Once the propagator \({\cal G}(t)\) is calculated, the memory kernel \({\cal K}(t)\) can be obtained by solving the above Volterra integral equation. In qflux, this equation is solved using an iterative algorithm, which has been integrated into the get_memory_kernel method of the DynamicsGQME class.

#=========== Solve Volterra equation to obtain the memory kernel
kernel = SBM.get_memory_kernel()

A representative result of the memory kernel is shown in the figure below. It captures the influence of the environment on the system dynamics, leading to non-Markovian behavior.
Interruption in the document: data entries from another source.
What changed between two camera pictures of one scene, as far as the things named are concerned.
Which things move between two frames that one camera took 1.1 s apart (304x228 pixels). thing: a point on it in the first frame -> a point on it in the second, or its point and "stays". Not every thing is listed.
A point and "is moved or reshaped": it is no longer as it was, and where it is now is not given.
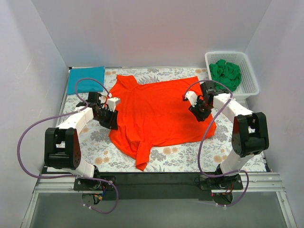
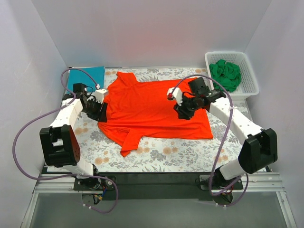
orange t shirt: x=154 y=114 is moved or reshaped
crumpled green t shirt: x=227 y=73 stays
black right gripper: x=201 y=114 -> x=183 y=110
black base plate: x=161 y=185 stays
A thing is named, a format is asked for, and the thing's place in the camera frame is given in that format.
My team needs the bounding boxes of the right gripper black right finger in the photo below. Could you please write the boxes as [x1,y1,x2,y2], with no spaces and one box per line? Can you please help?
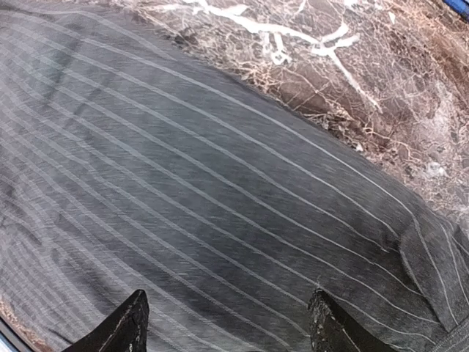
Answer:
[308,290,394,352]

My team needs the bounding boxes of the black pinstriped long sleeve shirt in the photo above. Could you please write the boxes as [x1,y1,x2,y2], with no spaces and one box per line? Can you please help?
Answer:
[1,1,468,351]

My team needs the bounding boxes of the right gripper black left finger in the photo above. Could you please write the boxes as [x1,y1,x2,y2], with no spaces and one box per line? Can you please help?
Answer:
[63,290,149,352]

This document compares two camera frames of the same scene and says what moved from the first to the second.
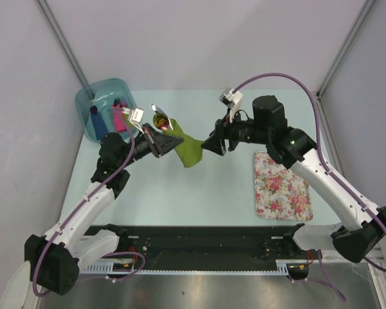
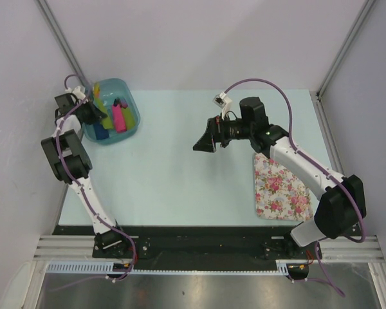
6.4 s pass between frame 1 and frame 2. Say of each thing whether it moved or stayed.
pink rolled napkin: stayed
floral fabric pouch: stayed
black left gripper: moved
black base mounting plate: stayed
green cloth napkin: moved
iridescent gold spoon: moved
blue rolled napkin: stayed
The nonzero \(\mathcal{K}_{DA,DD}(t)\) component in the figure indicates that the bath-induced population \(\sigma_{DD}\) at an earlier time can influence the coherence dynamics of \(\sigma_{DA}\) at a later time.
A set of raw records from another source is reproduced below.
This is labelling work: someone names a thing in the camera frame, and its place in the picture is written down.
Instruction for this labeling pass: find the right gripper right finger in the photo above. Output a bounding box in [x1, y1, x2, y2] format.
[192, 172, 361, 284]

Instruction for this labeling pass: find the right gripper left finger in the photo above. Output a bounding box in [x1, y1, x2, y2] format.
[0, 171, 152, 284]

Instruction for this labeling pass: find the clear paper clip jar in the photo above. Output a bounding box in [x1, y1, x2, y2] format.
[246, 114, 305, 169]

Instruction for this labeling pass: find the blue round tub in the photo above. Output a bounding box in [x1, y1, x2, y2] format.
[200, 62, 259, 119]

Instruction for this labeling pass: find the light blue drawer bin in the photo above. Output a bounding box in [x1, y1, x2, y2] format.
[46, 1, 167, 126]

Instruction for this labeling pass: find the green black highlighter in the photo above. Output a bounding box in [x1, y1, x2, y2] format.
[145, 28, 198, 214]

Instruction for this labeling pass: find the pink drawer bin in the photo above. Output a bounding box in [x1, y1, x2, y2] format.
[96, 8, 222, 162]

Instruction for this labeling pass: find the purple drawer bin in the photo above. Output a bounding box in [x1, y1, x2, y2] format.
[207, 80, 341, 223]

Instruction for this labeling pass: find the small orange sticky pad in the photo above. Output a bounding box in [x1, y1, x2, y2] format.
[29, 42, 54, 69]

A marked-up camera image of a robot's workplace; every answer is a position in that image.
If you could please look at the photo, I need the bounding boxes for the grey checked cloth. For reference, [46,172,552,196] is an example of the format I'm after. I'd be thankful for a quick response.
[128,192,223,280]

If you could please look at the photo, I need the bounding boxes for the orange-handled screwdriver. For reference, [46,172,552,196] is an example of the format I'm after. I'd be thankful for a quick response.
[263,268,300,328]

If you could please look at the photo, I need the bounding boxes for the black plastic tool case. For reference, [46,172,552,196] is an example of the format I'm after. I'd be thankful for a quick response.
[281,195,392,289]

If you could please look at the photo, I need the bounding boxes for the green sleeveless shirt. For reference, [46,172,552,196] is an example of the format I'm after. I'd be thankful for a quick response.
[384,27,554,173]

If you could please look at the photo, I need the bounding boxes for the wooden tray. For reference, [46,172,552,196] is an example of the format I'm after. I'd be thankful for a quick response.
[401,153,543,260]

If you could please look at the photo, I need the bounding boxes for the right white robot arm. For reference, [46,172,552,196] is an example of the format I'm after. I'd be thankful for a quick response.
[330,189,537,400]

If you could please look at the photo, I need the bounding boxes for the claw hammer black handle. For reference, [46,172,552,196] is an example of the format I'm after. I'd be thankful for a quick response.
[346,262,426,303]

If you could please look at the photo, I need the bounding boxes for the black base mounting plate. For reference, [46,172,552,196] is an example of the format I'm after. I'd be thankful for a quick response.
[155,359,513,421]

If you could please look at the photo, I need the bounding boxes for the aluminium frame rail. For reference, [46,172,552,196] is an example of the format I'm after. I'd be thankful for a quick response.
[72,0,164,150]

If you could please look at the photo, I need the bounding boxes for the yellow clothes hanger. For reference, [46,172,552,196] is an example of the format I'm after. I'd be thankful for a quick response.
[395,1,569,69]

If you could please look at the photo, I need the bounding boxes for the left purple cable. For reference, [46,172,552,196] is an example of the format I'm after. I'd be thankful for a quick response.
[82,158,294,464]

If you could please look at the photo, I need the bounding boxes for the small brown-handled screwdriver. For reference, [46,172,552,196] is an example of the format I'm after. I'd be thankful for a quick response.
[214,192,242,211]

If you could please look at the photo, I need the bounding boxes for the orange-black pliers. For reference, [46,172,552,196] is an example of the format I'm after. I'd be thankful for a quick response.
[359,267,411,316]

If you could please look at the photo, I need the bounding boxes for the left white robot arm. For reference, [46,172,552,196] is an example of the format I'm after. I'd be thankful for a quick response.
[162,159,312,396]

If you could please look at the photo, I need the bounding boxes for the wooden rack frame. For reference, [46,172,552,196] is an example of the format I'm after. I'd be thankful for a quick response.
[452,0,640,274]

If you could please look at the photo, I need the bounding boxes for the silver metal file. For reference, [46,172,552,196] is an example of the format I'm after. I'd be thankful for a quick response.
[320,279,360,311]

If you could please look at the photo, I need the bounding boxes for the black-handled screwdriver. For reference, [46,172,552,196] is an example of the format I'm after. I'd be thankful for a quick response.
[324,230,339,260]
Propagating System Dynamics Using GQME

With both the projected Liouvillian and the memory kernel available, Eq. (1) can be directly solved. The solve_gqme method in the DynamicsGQME class employs the fourth-order Runge-Kutta (RK4) method to solve the GQME. By providing the memory kernel and specifying a cutoff memory time, the solve_gqme method directly integrates the GQME and returns the reduced density operator \(\hat{\sigma}(t)\).

#=========== Propagate system dynamics using the GQME
sigma = SBM.solve_gqme(kernel, pa.MEM_TIME)
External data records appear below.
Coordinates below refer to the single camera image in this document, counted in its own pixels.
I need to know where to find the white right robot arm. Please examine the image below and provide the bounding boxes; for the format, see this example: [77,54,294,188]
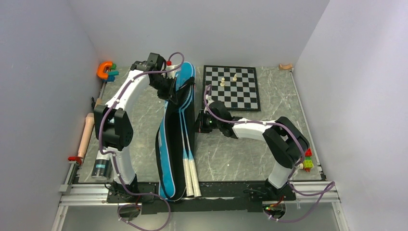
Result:
[195,101,310,200]

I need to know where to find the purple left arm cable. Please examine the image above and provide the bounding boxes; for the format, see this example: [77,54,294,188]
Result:
[98,51,186,231]

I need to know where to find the aluminium frame rail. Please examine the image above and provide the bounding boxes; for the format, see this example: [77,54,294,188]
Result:
[51,162,112,231]

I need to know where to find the beige wooden handle tool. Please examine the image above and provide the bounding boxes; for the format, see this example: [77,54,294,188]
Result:
[77,113,94,161]

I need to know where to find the tan wooden arch block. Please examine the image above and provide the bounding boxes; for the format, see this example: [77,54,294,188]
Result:
[279,64,293,71]

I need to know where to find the blue badminton racket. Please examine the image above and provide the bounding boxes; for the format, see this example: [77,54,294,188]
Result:
[178,87,194,197]
[189,86,202,197]

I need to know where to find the orange magnet toy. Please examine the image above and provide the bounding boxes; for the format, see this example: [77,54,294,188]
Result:
[97,61,114,80]

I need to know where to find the black white chessboard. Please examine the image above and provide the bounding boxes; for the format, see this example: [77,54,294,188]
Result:
[203,65,261,112]

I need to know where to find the green teal toy blocks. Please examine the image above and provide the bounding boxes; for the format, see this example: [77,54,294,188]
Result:
[106,63,119,82]

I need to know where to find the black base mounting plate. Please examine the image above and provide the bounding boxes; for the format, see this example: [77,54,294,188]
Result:
[106,181,296,215]

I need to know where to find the red clamp piece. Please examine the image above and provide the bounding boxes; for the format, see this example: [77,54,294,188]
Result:
[67,156,82,166]

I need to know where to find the colourful toy brick car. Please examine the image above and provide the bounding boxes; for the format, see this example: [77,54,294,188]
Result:
[297,148,314,172]

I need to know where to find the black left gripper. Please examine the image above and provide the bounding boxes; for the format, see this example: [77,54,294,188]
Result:
[150,76,179,105]

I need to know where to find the black shuttlecock tube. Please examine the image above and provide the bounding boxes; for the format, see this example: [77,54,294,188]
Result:
[91,151,112,181]

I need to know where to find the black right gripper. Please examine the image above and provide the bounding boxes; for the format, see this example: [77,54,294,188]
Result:
[190,110,222,133]

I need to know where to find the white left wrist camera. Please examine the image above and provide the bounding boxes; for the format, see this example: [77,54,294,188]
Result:
[164,61,181,79]

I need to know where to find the blue racket bag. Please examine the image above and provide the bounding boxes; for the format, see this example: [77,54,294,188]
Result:
[155,62,196,202]
We visualize the simulations by plotting the observable \(\sigma(t)\). The comparison between the GQME and exact results obtained via TT-TFD offers a benchmark for accuracy.

## Plotting Results
#=========== Plot the 0th state population from both methods
plt.figure(figsize=(6,2))
plt.plot(timeVec, sigma[:, 0].real, 'b-', label='GQME')
plt.plot(timeVec, sigma_tt_tfd[:, 0].real, 'ko', markersize=4, markevery=15, label='benchmark_TT-TFD')
plt.xlabel('', fontsize=15)
plt.ylabel(r'$\sigma_{00}(t)$', fontsize=15)
plt.legend()

Summary

This example demonstrates a modular simulation of an open quantum system using the Generalized Quantum Master Equation (GQME) framework:

The spin-boson model is used as an illustrative example, and its corresponding GQME is presented.
A numerically exact approach based on Tensor-Train Thermo-Field Dynamics (TT-TFD) is provided to compute the memory kernel.
The GQME is explicitly solved and benchmarked against exact TT-TFD calculations.

The combination of TT-TFD for accurate short-time dynamics and the GQME for efficient long-time propagation offers a powerful framework for studying open quantum systems with realistic environmental couplings.